Fri Feb 3 23:37:37 CST 2017

> On Feb 3, 2017, at 7:06 PM, Andrew Trick <atrick at apple.com> wrote:
>> On Feb 3, 2017, at 3:12 PM, John McCall <rjmccall at apple.com <mailto:rjmccall at apple.com>> wrote:
>> 
>> I think we can generalize this discussion a bit by describing some mostly-independent axes of variation:
> 
> That's great (sorry I used up the arabic+letter naming convention earlier in the thread)...
> 
>> I. A call site:
>>  I1) inlines the lookup
>>  I2) calls a function that performs the lookup and returns a function pointer
>>  I3) calls a function that performs the lookup and calls the function
>> I3 minimizes code size at the call site, but it prevents the lookup (or components thereof) from being hoisted.  I1 requires at least some details of the lookup to be ABI.
> 
> Exactly.
> 
>> II. The function that performs the lookup:
>> II1) is emitted lazily
>> II2) is emitted eagerly
>> II2 can use static information to implement the lookup inline without affecting the ABI.  II1 cannot; it must either rely on ABI assumptions or just recursively use another strategy, in which case the function is probably just a call-site code-size optimization.
> 
> Sure, but I was thinking of it as client side vs. class-definition
> side.  My suggestions explored the tradeoff between II1 and II2, where
> the client code could optionally optimize for vtable dispatch by
> emitting some lazy lookup helpers with a fall-back to the eagerly
> emitted lookup.

That's how I see it, too.

>> III. The function that performs the lookup:
>>  III1) is method-specific
>>  III2) is class-specific
>>  III3) is part of the language runtime
>> III1 requires a lot more functions, but if emitted with the class definition, it allows the lookup to be statically specialized based on the method called, so e.g. if a non-open method is never overridden, it can resolved to a specific function pointer immediately, possibly by just aliasing a symbol to the function definition.  III3 minimizes the number of functions required but doesn't allow us to evolve dispatch beyond what's supported by the current language runtime and doesn't allow class-specific optimizations (e.g. if the class definition statically knows the offset to its v-table).
> 
> III1 is the sort of optimization that can be selectively added later
> if we're willing to version the ABI.

Well, at the cost of leaving us with a legacy exported function.
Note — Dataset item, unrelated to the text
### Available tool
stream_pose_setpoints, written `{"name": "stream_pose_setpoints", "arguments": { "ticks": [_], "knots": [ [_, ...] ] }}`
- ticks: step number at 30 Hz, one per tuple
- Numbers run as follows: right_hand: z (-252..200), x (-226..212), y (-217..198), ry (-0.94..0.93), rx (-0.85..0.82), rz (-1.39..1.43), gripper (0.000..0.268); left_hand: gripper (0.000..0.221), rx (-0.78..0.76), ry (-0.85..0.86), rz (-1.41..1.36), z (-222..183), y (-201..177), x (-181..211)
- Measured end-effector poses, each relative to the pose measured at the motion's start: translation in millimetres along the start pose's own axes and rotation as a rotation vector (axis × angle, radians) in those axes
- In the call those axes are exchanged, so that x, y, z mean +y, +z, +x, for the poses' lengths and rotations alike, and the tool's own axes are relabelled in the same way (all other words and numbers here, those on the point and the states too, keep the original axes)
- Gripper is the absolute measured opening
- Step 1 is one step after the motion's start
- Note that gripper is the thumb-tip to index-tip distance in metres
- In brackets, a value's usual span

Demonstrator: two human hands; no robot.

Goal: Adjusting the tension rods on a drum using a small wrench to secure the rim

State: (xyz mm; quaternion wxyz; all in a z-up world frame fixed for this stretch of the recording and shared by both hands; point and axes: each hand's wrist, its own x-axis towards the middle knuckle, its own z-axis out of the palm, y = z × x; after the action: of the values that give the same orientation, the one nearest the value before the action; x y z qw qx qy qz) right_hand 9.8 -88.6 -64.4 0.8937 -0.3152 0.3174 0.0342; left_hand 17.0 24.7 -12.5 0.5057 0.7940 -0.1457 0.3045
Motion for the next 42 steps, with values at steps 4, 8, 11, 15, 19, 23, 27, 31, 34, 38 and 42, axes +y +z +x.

> I suppose by that logic we should start with III3. We could never
> ditch the runtime/compiler support, but newer code could move toward
> III2 through ABI versioning.

It would depend on whether we build features on top of this.  For example,
I could see a reflection system assuming that all methods could be dispatched
via the global runtime function, if we had one.

> I actually prefer to start with III2 because the static overhead is
> not significantly worse than III3 and it can be optimized without ABI
> migration.

If it's between III2 and III3, yeah, I think I agree.

>> IV. The function that performs the lookup:
>>  IV1) is parameterized by an isa
>>  IV2) is not parameterized by an isa
>> IV1 allows the same function to be used for super-dispatch but requires extra work to be inlined at the call site (possibly requiring a chain of resolution function calls).
> 
> In my first message I was trying to accomplish IV1. But IV2 is simpler
> and I can't see a fundamental advantage to IV1.

Well, you can use IV1 to implement super dispatch (+ sibling dispatch, if we add it)
by passing in the isa of either the superclass or the current class.  IV2 means
that the dispatch function is always based on the isa from the object, so those
dispatch schemes need something else to implement them.

> Why would it need a lookup chain?

Code size, because you might not want to inline the isa load at every call site.
So, for a normal dispatch, you'd have an IV2 function (defined client-side?)
that just loads the isa and calls the IV1 function (defined by the class).

>> V. For any particular function or piece of information, it can be accessed:
>>  V1) directly through a symbol
>>  V2) through a class-specific table
>>  V3) through a hierarchy-specific table (e.g. the class object)
>> V1 requires more global symbols, especially if the symbol is per-method, but doesn't have any index-computation problems, and it's generally a bit more efficient.
>> V2 allows stable assignment of fixed indexes to entries because of availability-sorting.
>> V3 does not; it requires some ability to (at least) slide indexes of entries because of changes elsewhere in the hierarchy.
>> If there are multiple instantiations of a table (perhaps with different information, like a v-table), V2 and V3 can be subject to table bloat.
> 
> I had proposed V2 as an option, but am strongly leaning toward V1 for
> ABI simplicity and lower static costs (why generate vtables and offset
> tables?)

V1 doesn't remove the need for tables, it just hides them from the ABI.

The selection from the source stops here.